**What to work on**
From the following material, work out how many lines include the string "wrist"; respond with the number only.

**Excerpted records**

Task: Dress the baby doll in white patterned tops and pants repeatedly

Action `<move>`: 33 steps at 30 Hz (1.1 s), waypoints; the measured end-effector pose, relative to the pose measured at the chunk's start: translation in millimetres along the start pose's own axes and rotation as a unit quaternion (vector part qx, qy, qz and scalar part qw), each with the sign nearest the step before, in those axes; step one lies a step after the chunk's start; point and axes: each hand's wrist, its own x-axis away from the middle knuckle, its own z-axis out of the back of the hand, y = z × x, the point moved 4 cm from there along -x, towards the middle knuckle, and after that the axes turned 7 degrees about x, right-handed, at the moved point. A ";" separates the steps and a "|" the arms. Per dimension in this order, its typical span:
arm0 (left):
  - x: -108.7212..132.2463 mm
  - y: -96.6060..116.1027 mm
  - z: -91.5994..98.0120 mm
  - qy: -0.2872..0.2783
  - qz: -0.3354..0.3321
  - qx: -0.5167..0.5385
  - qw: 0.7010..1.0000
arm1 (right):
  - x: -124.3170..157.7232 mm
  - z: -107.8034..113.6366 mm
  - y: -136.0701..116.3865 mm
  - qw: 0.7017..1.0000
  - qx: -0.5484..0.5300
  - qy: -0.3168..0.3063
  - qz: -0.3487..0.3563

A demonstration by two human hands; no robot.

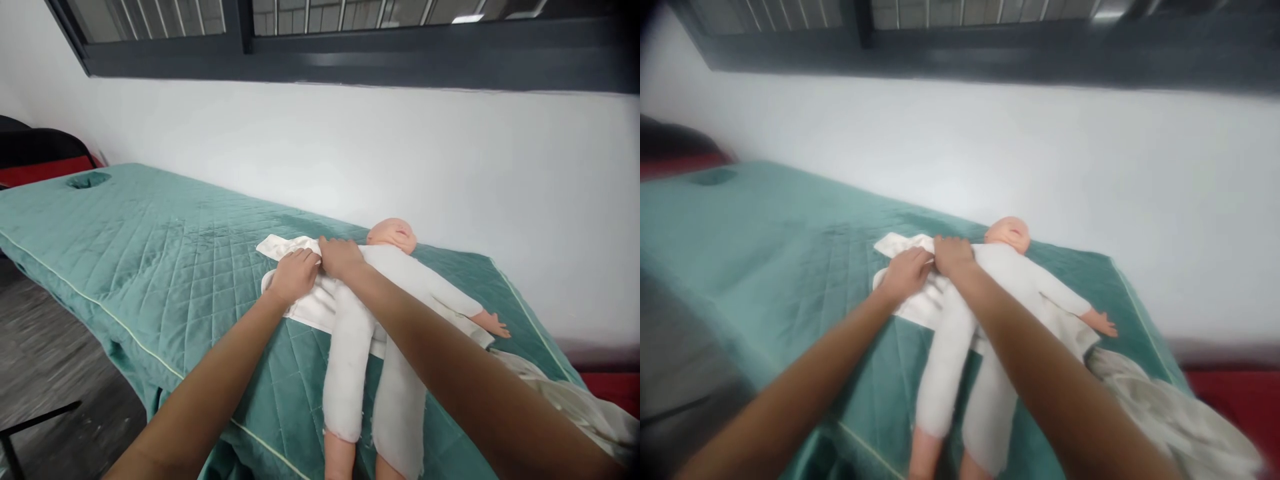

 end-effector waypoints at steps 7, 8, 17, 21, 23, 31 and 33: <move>5.5 -31.3 4.0 0.092 0.216 0.043 0.971 | 55.9 19.5 50.2 0.978 -0.125 0.157 -0.058; 6.2 -35.1 1.7 0.083 0.247 0.036 0.965 | 70.8 17.4 66.5 0.959 -0.164 0.211 -0.097; 4.0 -27.2 -1.1 -0.023 0.304 0.024 0.952 | 164.7 -47.9 146.4 0.891 -0.237 0.118 -0.369; 5.9 -17.0 2.9 -0.052 0.299 0.076 0.950 | 167.5 -46.0 143.7 0.883 -0.257 0.093 -0.382; 5.1 -12.9 2.5 -0.044 0.298 0.127 0.945 | 165.6 -45.1 143.0 0.875 -0.289 0.108 -0.372; -26.5 -4.6 0.8 -0.034 0.312 0.211 0.926 | 164.1 -52.4 142.2 0.827 -0.420 0.146 -0.344; -33.7 -2.4 1.9 -0.025 0.311 0.209 0.927 | 163.7 -54.5 142.7 0.824 -0.425 0.141 -0.348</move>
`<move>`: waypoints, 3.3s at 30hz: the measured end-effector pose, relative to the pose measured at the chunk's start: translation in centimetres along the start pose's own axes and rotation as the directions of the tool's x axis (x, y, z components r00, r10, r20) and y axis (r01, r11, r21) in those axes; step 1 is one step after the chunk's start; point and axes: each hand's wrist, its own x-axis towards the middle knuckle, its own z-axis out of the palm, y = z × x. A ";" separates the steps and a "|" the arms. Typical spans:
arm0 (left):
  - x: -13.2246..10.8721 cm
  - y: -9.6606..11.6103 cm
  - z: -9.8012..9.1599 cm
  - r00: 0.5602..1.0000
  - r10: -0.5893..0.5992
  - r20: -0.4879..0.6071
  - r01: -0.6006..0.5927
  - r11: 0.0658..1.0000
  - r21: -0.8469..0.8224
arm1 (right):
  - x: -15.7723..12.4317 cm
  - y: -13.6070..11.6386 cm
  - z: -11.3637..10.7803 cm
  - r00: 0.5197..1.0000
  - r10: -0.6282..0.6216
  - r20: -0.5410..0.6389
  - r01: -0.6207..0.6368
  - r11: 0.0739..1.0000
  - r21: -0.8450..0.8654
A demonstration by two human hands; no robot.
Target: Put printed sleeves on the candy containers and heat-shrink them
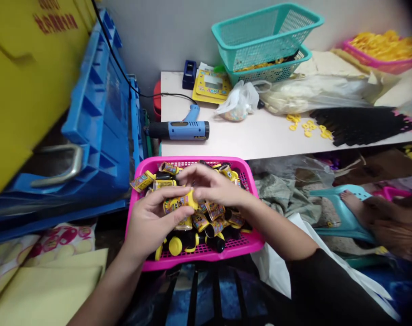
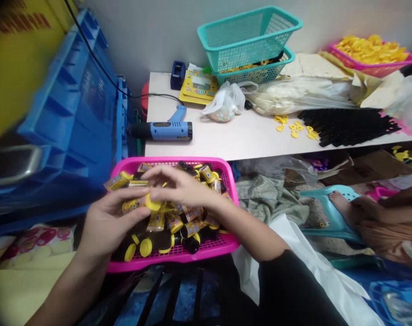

**Task result**
2